In an age when people struggle with obesity and diabetes, promoting impulse purchases of candy and soda in the checkout aisle is irresponsible and unethical.
No one resolves on New Year’s to eat more candy, drink more soda, or gain more weight. It’s the opposite. Many shoppers deliberately ignore candy, soda, and other junk foods in the center of the store. Then those items are thrust upon them at checkout.
Retailers know proximity to a food can trigger consumption. Google recently displayed dried figs and pistachios and hid M&M’s (still freely available in opaque containers) in its offices. As a result, employees ate 3 million fewer calories.

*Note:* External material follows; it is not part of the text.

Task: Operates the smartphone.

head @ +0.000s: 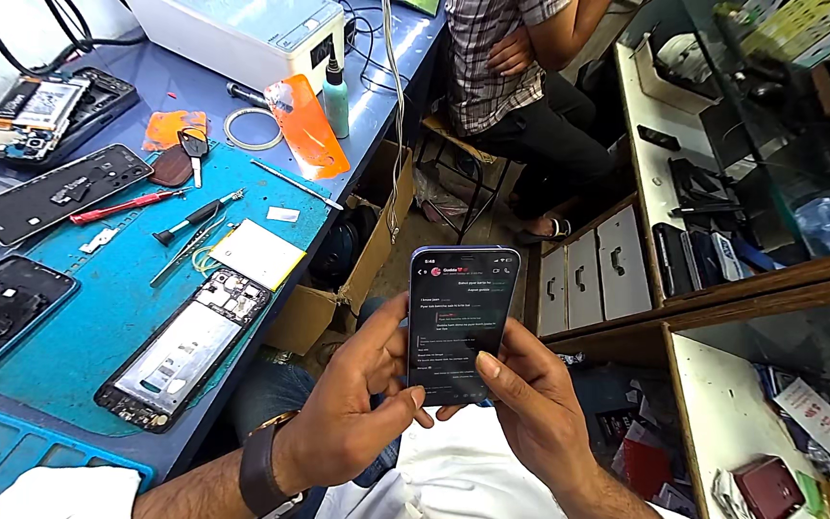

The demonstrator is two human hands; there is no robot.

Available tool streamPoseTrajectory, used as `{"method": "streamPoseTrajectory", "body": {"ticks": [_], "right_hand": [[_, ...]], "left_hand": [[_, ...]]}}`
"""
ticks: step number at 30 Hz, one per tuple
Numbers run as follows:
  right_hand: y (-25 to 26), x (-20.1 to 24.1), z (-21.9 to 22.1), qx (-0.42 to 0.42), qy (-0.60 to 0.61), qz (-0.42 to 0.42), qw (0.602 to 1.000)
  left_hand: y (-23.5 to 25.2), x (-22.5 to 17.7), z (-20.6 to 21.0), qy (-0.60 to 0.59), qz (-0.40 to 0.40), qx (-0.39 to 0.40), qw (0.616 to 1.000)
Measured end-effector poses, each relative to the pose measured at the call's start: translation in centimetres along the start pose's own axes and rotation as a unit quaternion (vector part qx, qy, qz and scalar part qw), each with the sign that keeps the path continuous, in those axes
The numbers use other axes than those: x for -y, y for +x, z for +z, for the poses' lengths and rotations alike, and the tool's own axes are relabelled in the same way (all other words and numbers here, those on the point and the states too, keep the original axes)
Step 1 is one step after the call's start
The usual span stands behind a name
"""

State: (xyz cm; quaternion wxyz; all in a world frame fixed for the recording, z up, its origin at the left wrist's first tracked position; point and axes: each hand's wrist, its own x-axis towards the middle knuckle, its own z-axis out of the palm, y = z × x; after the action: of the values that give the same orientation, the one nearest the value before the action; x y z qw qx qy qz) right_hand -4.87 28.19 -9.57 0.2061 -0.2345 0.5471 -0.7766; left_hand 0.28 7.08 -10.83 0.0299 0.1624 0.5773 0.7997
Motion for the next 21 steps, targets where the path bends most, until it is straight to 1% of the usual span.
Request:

Marketing magazines, batteries or bottled water at checkout has no negative health effect. Unlike candy and soda, those products don’t exacerbate the most pressing public health challenges of our time.
Candy, chips and sugar drinks contribute to obesity, ranking among the top 25 sources of calories in Americans’ diets. Obesity costs more than $190 billion annually, is responsible for nearly one in five deaths, and leads to type 2 diabetes, heart disease, cancer and other debilitating and life-shortening diseases.
Given the magnitude and devastating nature of obesity, retailers must end the practice of marketing soda, candy and other junk foods at checkout.
Instead, supermarkets should offer non-food items or healthy foods at checkout. Across the country, there are many retailers that offer at least one healthy checkout aisle in their stores. Store managers report that these aisles can be financially successful. In the United Kingdom, two grocery chains have eliminated candy from all checkout aisles.
All shoppers benefit from healthy checkout. One analysis found that the average American woman could lose four pounds per year by not consuming food from checkout. And healthy checkout gives parents an opportunity to say “yes” to their children.
It’s time for American supermarkets to get rid of junk food, and instead offer healthier options at checkout.